Através da criação de uma cadeira adaptada, voluntários dispostos e preparados, é possível proporcionar momentos inesquecíveis em meio à natureza para quem busca superar desafios e limitações diariamente

Reportagem: Rafaela Correa/DAV

A cada ano que passa, o montanhismo se torna mais popular e inclusivo. Em Santa Catarina, o grupo Voluntários da Montanha, através do projeto Montanha para Todos, mostra que é possível proporcionar uma experiência cheia de aventura para pessoas com deficiência (PCD) e dificuldades de locomoção. Para isso é preciso apenas uma cadeira de rodas especial e voluntários dispostos e preparados para realizar sonhos.
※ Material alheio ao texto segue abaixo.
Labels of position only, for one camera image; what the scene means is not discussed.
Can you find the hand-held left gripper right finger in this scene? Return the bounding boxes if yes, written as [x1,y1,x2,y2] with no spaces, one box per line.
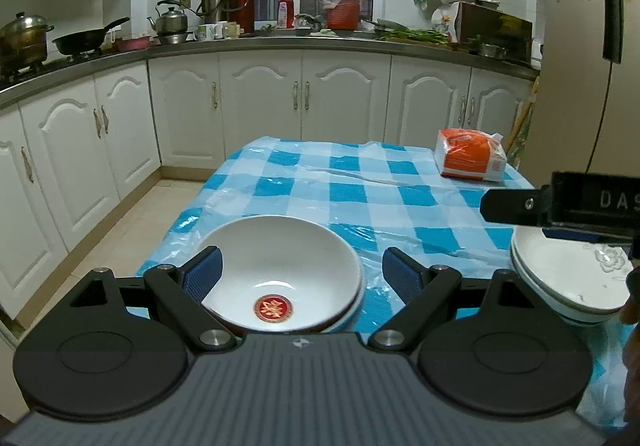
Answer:
[367,246,534,354]

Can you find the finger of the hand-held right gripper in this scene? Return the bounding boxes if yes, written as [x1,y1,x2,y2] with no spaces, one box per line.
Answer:
[544,225,617,244]
[480,186,552,228]

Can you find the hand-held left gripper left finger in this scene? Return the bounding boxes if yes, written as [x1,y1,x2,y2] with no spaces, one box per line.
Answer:
[70,246,238,354]

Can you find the white plate grey flower print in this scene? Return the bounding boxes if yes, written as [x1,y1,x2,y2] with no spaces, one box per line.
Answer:
[510,225,633,312]

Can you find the white plate grey cloud print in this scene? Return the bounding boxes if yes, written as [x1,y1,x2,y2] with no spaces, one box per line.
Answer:
[510,246,631,319]

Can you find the white bowl dark red outside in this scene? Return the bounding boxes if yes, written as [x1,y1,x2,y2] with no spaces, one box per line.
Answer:
[196,215,363,333]

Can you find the person's right hand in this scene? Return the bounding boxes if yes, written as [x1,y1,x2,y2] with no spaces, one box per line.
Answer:
[620,298,640,427]

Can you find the orange plastic packet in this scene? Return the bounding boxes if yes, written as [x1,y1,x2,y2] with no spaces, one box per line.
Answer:
[432,128,508,183]

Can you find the blue checked plastic tablecloth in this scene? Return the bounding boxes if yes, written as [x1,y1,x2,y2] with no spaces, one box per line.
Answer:
[135,136,640,427]

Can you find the beige refrigerator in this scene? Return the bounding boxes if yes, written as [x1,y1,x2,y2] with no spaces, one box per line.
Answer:
[515,0,640,207]

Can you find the brown countertop appliance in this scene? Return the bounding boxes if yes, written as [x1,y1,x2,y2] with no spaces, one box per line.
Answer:
[456,2,533,64]

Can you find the row of white cabinet doors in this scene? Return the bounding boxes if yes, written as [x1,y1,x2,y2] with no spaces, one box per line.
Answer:
[0,48,536,322]

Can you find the green chives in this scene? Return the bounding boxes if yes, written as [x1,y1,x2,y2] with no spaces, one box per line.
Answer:
[377,27,451,45]

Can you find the grey kitchen countertop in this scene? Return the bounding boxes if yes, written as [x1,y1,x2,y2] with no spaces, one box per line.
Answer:
[0,33,541,104]

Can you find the red plastic bucket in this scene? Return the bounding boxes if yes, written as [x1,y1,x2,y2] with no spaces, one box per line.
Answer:
[320,0,364,31]

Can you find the steel kettle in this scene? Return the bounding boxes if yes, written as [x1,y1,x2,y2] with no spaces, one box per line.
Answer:
[146,0,190,34]

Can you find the black frying pan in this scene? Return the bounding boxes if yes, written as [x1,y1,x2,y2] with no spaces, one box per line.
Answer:
[51,17,131,56]

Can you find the gas stove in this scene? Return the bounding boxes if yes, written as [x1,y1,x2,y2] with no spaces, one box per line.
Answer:
[0,57,76,88]

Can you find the steel cooking pot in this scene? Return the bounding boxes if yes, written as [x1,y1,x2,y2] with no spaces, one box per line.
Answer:
[0,12,55,72]

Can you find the yellow broom handle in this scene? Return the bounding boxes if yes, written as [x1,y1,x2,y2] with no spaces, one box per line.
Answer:
[505,76,541,152]
A história por trás da criação do Projeto Montanha para Todos é cheia de amor e parceria, pois foi o casal Guilherme e Juliana, de São Paulo, que resolveu fundar o Instituto Montanha para Todos, em 2016. A ideia surgiu após Juliana receber o diagnóstico de uma doença que a faria deixar de andar. Apaixonados pelo montanhismo, Guilherme prometeu à sua amada que não deixaria de levá-la para onde ela quisesse ir, mesmo que o desejo dela fosse continuar subindo montanhas. Então, ele desenvolveu uma cadeira de rodas especial que chamou de Julietti, em homenagem à Juliana.

Guilherme fala sobre a emoção e reação de Juliana ao saber que através da cadeira poderia voltar a fazer o que gostava. Ele afirma que foi um passo indispensável na recuperação da esposa. “Esta volta para a Montanha foi muito importante para ajudar a Ju a se manter firme em todo tratamento e também a se aceitar com a deficiência. Para todos que estavam ali junto no primeiro retorno na montanha, foi um misto de emoções pois não imaginávamos que conseguiríamos voltar para o montanhismo”, lembra.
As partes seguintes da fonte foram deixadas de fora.